Work Stealing - Type System
Hemlock’s type system is a critical factor in making some of the language’s best features possible — deterministic, constant-overhead garbage collection, aggressive compile-time optimization, and (today’s topic) work stealing. Essentially, stealable work has the same rules as parallelizable work.
- Mutability - The work can not modify state while other, parallel work might observe or modify the
same state.
int arr[42]; // None of these can be reordered or run in parallel. modify_arr0(arr); // void modify_arr0(int arr[]); modify_arr1(arr); // void modify_arr1(int arr[]); observe_arr(arr); // void observe_arr(const int arr[]);
- Effects - Work that has side effects are order-dependent and cannot be parallelized since we
can’t guarantee that the order of the underlying effects will be preserved.

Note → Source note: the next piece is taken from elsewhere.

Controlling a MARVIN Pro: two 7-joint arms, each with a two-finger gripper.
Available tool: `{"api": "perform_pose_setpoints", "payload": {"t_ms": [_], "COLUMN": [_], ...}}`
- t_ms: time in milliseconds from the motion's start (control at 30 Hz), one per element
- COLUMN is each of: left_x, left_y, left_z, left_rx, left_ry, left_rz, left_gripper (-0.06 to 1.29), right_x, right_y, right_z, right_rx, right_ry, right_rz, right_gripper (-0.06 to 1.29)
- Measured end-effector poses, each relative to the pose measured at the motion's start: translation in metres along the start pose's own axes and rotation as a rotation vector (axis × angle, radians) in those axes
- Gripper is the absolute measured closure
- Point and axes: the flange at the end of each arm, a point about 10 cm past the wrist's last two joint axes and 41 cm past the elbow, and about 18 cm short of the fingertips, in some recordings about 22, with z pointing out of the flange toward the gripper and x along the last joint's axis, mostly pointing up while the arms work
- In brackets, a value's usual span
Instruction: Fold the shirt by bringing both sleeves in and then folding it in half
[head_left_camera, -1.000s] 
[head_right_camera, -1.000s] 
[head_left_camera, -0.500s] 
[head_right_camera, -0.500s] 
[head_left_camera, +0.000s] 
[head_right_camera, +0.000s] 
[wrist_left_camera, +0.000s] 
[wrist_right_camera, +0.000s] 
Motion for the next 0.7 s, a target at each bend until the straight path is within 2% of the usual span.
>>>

const char *contents = "File contents to write and then read.\n"; char buf[1024]; // This deals with filesystem operations. It's obviously dependent on order of // execution. fprintf(f, "%s", contents); fseek(f, 0, SEEK_SET); fread(&buf, sizeof(char), sizeof(buf), f); fprintf(stdout, "%s", buf);
Fortunately, that’s really it for the rules. Unfortunately, I’m not aware of a single mainstream programming language that can guarantee either of these without extremely deep, brittle compiler introspection of the transitive implementation behind every function call. In cases where the implementation is unavailable at compile time (shared libraries, static libraries without link-time optimization) or the implementation is just unknowable (application of composed functions — functors), it is impossible to determine that such functions can be reordered, parallelized, or stolen. Certainty is an absolute requirement when a compiler attempts to do any of this, and mainstream compilers just can’t do it.
Hemlock easily does better in this regard. Mutability and side effect information is written into all function signatures. We know what inputs are mutable, in which function applications they are mutated, and in which function applications side effects will happen.
Mutability
Starting with mutability. Take the following C
function signature.
int foo(char * bar);
The input bar
is mutable, but does foo
mutate it? We need to check the implementation to find
out.
bool baz = false;
size_t foo(char * bar) {
size_t ret = (size_t) strlen(bar);
if (baz) {
baz = false;
bar[0] = '\0';
}
return ret;
}
Yes, it does mutate bar
. Even worse, it has the extra surprise mutation of the global variable
baz
. Ew. Unfortunately, if C
implementation can’t be fully introspected, the compiler has to
be conservative and assume that something like this is happening.
Here’s a close approximation of what the same function looks like in Hemlock.
# Note that mutable global variables don't exist in Hemlock, but per-actor
# module-level mutable variables do.
# val &baz: bool
let &baz := false
# val foo: !&bytes >mut-> uns
let foo bar =
let ret = Bytes.length bar
match baz with
| false -> ()
| true ->
baz := false
Bytes.set_inplace 0 '\0' bar
ret
We didn’t need to see the function body to know what is going on. The function signature tells us
that the input will be mutated (!&bytes
) when the function executes and that additional
module-level state will be mutated (>mut->
).
We can even track that the input is not mutated during function application, but during a later time as in the application of an encapsulating closure.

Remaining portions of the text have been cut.